● **Your assignment**
Go through the data below and copy each line that includes "outline".

[Data records]
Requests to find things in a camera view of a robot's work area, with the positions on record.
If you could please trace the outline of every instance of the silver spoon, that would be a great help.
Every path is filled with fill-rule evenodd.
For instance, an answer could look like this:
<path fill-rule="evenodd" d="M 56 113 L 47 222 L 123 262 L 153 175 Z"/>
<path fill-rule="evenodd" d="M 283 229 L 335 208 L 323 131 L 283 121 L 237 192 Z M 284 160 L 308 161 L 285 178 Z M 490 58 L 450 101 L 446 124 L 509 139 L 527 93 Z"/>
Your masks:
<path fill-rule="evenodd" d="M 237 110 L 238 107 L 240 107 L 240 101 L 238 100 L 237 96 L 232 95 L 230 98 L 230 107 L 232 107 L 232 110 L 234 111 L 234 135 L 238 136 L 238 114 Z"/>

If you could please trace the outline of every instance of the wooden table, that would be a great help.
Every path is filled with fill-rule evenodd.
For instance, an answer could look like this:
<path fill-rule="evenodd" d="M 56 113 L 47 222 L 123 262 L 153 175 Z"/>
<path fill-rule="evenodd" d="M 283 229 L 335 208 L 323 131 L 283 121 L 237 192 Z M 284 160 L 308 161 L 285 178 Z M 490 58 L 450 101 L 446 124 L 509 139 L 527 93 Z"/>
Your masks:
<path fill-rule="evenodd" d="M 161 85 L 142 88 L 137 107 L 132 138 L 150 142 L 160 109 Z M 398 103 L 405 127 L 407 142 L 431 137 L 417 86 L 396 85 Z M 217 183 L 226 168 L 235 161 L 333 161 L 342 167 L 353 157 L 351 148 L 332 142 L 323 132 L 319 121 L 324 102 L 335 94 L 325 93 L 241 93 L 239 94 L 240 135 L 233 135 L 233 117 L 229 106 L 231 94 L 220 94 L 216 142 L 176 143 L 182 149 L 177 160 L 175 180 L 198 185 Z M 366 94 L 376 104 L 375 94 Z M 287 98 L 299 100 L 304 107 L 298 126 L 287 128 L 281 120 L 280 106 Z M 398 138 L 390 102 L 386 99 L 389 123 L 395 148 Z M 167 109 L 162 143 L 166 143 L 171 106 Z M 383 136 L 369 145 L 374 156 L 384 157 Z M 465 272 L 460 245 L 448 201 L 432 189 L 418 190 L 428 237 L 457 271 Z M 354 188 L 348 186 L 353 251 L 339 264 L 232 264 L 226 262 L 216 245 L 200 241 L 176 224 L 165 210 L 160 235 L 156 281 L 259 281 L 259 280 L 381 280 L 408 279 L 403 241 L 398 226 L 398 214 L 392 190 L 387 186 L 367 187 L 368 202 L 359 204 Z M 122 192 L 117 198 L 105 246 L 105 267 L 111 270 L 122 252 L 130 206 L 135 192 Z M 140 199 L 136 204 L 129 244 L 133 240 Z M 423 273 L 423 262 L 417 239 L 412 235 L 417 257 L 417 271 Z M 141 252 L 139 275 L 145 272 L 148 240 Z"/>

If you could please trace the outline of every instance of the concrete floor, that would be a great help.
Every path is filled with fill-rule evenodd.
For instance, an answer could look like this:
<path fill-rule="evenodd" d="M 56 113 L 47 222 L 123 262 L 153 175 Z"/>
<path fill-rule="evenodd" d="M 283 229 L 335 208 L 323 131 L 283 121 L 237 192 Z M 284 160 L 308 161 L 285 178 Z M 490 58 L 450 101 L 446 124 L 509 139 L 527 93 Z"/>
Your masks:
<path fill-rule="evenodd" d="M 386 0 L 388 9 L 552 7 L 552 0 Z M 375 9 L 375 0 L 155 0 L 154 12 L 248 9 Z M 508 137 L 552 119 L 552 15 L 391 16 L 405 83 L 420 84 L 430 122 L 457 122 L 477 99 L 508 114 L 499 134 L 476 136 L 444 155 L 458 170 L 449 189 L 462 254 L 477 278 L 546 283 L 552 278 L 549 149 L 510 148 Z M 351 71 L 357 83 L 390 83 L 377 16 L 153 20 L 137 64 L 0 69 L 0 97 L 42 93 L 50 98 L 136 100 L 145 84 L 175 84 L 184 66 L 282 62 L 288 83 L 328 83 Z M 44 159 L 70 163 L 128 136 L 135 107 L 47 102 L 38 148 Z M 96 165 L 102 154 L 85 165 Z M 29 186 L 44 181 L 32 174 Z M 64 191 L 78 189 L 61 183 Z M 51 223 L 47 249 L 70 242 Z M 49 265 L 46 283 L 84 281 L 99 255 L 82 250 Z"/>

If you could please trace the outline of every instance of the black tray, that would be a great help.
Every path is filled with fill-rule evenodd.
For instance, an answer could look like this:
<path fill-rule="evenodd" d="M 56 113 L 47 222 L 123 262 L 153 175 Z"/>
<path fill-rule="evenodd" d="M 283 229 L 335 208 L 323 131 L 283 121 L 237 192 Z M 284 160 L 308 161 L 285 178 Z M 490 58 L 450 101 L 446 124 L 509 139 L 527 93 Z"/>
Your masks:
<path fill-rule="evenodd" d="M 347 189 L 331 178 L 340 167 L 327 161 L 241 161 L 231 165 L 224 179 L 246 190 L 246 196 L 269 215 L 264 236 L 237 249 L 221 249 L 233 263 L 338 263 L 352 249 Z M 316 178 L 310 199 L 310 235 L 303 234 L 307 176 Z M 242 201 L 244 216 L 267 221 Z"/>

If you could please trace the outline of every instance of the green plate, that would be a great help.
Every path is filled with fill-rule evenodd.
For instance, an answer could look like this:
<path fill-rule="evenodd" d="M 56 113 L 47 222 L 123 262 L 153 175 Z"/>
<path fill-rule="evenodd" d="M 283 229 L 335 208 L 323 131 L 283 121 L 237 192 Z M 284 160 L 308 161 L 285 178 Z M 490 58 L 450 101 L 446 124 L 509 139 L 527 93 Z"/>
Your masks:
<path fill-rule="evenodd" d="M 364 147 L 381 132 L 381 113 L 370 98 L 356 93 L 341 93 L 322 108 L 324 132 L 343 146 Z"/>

● **Solution for this problem**
If you could please trace the outline of every instance of the silver spoon, that would be a great help.
If you could please trace the outline of every instance of the wooden table, that would be a great help.
If you could please trace the outline of every instance of the concrete floor, that would be a great help.
If you could please trace the outline of every instance of the black tray, that would be a great help.
If you could please trace the outline of every instance of the green plate, that would be a great help.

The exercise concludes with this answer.